Roses and Ghost Berries

I know this isn’t really exciting unless you’re a massive plant nerd, but I grew roses from seed! I have baby rose seedlings, sprouted from some seeds I collected at my very first permablitz from the prunings of some heritage roses. I have no idea what varieties they were, so my babies are of unknown parentage, and I’ll probably have a long while to wait until I see the first flowers, but even so – how cool is that? Roses. From seeds. From rosehips.

There are people out there who don’t know that roses even produce seeds; one of my fellow permablitzers was quite surprised when I explained why I was collecting the rosehips. Although, to be fair, many of the newer varieties are too tightly petaled to be pollinated, or just plain infertile, so they don’t produce hips.

(image source: Wikimedia Commons; author: Anna)

In other news, I would like to just say that raspberries are amazingly tough.
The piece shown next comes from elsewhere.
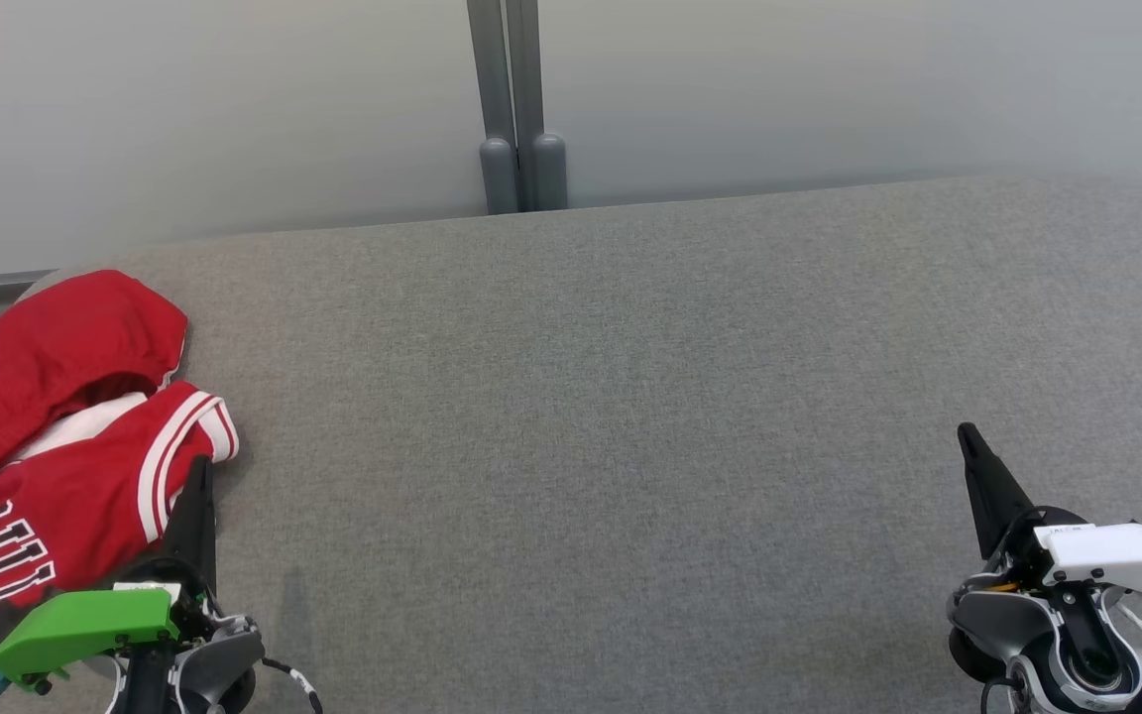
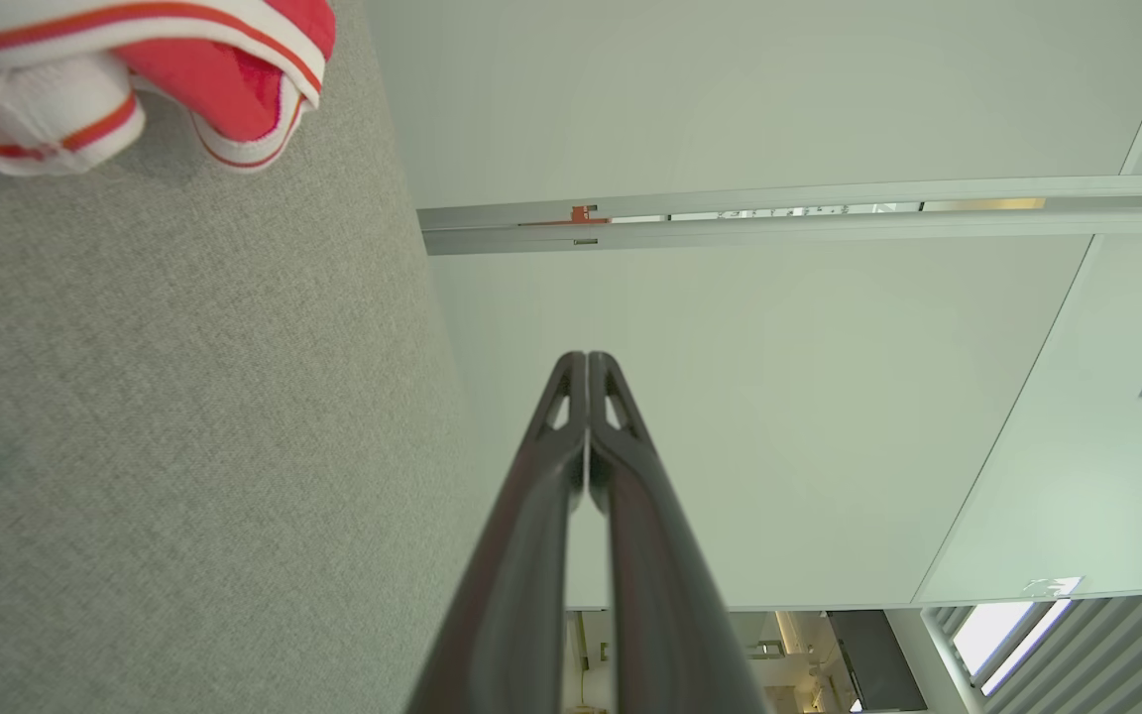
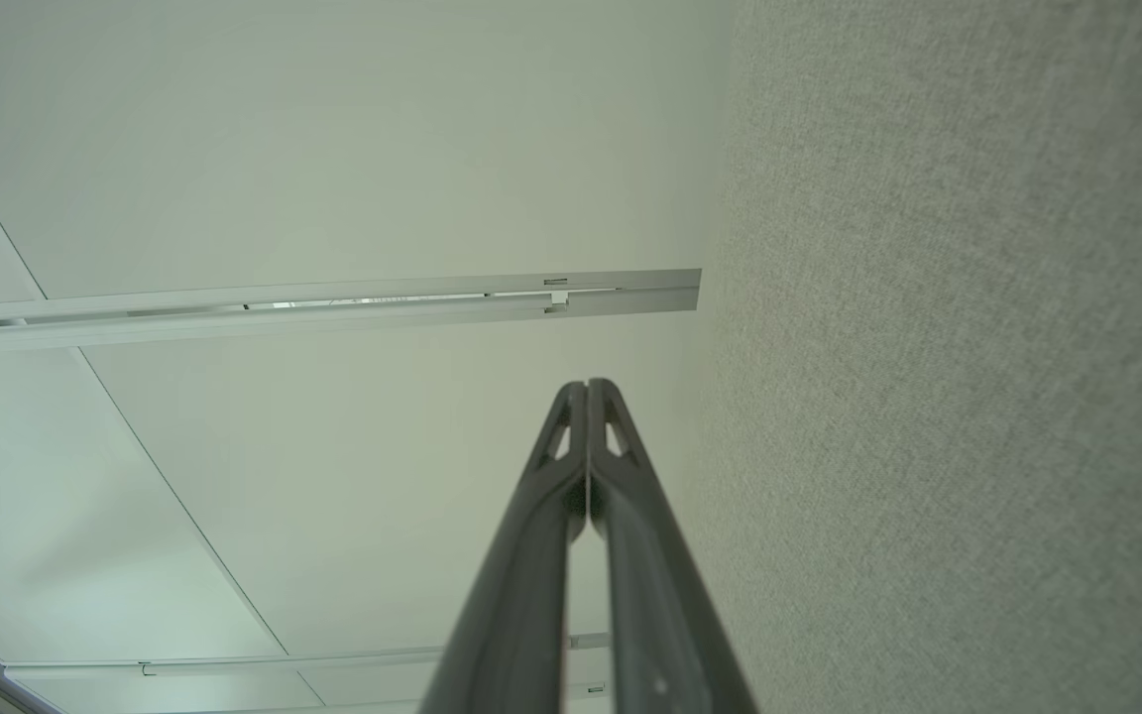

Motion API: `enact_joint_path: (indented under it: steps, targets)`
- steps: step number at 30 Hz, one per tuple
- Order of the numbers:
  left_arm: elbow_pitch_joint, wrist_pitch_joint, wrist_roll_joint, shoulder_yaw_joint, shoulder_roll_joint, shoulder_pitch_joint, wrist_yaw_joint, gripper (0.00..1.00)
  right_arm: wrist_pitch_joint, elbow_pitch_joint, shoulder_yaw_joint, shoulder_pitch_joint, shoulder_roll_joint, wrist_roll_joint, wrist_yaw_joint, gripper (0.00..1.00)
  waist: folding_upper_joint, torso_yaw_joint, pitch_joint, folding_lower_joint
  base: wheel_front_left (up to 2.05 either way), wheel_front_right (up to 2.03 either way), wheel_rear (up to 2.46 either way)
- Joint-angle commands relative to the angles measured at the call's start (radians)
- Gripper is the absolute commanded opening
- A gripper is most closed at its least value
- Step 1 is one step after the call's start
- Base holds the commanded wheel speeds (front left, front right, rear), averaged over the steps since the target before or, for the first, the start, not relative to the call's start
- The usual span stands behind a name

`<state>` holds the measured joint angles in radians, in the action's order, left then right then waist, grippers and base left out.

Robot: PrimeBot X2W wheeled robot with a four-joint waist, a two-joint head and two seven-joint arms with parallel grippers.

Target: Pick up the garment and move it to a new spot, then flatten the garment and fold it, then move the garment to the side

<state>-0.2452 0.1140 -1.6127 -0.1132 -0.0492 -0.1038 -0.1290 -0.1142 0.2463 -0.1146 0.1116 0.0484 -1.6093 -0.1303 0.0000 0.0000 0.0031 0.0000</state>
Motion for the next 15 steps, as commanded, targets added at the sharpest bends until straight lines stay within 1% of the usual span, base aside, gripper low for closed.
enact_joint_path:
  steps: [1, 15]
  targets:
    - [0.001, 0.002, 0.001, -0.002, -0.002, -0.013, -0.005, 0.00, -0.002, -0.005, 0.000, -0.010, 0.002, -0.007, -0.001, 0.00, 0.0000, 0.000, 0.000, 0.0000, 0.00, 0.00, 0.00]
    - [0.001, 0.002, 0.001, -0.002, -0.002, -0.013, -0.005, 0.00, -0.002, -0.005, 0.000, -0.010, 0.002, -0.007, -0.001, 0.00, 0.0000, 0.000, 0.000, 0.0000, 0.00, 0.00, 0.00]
There was a small mixup in one of my plant orders from the Diggers Club, so they very kindly sent me two free Willamette raspberry plants. Unfortunately, they sent them to my current residential address (an apartment) rather than my plants and packages address (my mum’s place in the suburbs) – so the package got sent to my local post office, and I got a package to pickup notice in the post. The post office then proceeded to lose my package; they couldn’t find it when I went to pick it up, claimed the notice was probably for a package I had already picked up, and said they’d call me when/if they found the missing parcel. As I didn’t realise that the package in question was the raspberries, I left it with them.
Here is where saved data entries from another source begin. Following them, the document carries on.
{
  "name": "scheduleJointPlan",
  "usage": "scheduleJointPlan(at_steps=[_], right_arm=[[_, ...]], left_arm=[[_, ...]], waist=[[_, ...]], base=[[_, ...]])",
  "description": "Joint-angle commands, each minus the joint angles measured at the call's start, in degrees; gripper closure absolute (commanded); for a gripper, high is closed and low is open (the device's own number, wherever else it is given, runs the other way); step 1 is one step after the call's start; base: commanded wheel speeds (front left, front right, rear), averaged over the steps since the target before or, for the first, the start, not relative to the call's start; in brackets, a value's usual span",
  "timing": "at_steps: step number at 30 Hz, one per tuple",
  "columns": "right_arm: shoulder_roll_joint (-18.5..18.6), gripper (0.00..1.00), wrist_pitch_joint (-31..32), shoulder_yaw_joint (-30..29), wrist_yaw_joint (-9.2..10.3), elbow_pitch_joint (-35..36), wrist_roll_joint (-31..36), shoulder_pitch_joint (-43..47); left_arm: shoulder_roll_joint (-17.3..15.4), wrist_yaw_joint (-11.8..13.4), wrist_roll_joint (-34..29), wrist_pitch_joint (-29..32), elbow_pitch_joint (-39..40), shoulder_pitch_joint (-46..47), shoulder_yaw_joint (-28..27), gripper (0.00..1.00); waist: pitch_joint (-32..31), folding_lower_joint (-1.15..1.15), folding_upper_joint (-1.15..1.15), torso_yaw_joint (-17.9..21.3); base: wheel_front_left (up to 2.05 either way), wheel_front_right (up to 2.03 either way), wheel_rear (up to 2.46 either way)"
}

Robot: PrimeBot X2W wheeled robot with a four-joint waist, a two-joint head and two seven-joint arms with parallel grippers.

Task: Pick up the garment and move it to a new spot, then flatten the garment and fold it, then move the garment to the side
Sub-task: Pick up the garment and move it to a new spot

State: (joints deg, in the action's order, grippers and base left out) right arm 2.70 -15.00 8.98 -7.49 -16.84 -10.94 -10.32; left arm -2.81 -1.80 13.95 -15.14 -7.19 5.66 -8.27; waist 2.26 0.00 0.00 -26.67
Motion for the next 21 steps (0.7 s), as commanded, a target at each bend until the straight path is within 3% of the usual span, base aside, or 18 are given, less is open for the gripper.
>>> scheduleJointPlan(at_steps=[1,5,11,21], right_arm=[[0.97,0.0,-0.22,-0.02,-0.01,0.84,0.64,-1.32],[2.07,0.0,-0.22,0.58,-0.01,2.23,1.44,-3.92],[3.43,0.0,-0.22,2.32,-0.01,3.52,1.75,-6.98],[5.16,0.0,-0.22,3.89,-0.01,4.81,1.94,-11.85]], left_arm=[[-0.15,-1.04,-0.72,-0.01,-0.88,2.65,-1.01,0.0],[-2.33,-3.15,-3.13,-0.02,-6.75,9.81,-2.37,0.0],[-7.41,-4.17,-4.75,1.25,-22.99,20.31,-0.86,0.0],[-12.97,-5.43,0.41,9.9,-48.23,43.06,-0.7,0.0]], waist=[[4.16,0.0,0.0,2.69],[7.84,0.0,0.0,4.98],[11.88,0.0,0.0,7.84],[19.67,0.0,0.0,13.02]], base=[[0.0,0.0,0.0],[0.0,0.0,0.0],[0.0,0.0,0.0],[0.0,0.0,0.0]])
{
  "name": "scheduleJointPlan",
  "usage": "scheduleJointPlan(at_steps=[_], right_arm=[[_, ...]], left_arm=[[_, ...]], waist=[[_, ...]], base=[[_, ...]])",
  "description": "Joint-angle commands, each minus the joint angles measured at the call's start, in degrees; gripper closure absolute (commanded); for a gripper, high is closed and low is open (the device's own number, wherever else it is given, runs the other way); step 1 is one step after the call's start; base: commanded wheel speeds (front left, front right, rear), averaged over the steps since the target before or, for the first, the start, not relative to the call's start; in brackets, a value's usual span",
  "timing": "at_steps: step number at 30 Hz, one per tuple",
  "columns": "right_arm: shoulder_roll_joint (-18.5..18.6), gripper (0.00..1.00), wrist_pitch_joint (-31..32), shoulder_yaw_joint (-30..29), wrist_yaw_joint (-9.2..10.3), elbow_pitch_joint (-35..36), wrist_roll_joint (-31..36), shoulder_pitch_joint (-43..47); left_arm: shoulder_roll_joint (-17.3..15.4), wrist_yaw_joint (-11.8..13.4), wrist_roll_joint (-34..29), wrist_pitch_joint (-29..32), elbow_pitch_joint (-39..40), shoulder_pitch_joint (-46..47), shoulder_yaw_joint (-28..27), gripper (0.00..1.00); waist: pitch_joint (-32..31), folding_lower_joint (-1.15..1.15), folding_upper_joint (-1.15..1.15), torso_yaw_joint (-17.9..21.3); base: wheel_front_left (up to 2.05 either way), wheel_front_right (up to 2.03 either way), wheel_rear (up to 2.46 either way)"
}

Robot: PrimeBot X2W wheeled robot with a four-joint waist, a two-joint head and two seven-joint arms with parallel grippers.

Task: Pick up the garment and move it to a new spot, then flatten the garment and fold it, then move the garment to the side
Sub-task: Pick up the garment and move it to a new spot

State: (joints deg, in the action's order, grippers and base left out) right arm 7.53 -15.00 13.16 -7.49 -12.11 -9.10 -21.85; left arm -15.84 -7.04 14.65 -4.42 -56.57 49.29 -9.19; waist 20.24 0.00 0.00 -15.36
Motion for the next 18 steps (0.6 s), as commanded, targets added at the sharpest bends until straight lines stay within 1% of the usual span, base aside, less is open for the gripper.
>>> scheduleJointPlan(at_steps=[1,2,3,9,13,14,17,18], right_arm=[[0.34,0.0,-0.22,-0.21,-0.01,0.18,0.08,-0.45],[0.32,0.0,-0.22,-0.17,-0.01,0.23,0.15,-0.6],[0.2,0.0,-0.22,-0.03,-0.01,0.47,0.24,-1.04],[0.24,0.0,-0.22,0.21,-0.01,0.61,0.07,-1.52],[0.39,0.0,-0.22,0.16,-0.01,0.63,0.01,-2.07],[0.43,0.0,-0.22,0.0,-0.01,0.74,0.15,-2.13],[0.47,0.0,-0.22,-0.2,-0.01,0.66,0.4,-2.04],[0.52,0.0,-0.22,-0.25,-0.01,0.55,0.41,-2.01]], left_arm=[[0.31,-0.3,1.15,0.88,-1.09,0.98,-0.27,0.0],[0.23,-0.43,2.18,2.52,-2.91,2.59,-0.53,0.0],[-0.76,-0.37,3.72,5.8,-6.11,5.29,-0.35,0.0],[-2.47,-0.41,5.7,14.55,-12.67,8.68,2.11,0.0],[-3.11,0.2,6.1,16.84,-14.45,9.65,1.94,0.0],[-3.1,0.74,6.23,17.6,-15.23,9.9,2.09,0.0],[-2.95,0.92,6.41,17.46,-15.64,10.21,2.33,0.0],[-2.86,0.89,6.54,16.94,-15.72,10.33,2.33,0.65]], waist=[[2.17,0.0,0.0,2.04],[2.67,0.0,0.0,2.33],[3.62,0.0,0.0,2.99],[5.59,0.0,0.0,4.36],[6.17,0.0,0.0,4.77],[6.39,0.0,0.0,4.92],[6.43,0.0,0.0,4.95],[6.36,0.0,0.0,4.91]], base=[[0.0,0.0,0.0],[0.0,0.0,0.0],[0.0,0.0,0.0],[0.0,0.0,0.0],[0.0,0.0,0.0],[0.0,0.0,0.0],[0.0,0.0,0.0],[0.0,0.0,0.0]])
3 weeks later I got a phone call to pick up the package which they had finally found. Only then, when i picked it up and saw the “LIVE PLANTS” notice on the box did I make the connection. I opened the box, fully expecting to find dead sticks. After all, these plants had been in a cardboard box with no water or sunlight for at least 3 weeks. To my surprise, they weren’t dead. The poor things had started trying to sprout, sending these pale yellow-white tendrils outward, desperately seeking food and water. They looked like ghost plants.

I gave them some water and put them on the balcony in the hope that they might survive with some nurturing. They not only survived – a week later they were green and thriving. So I can only say again, raspberries are tough, and Diggers obviously grow super healthy, resiliant plants (an observation also borne out by other live plants I’ve purchased from them). A++ would buy from again.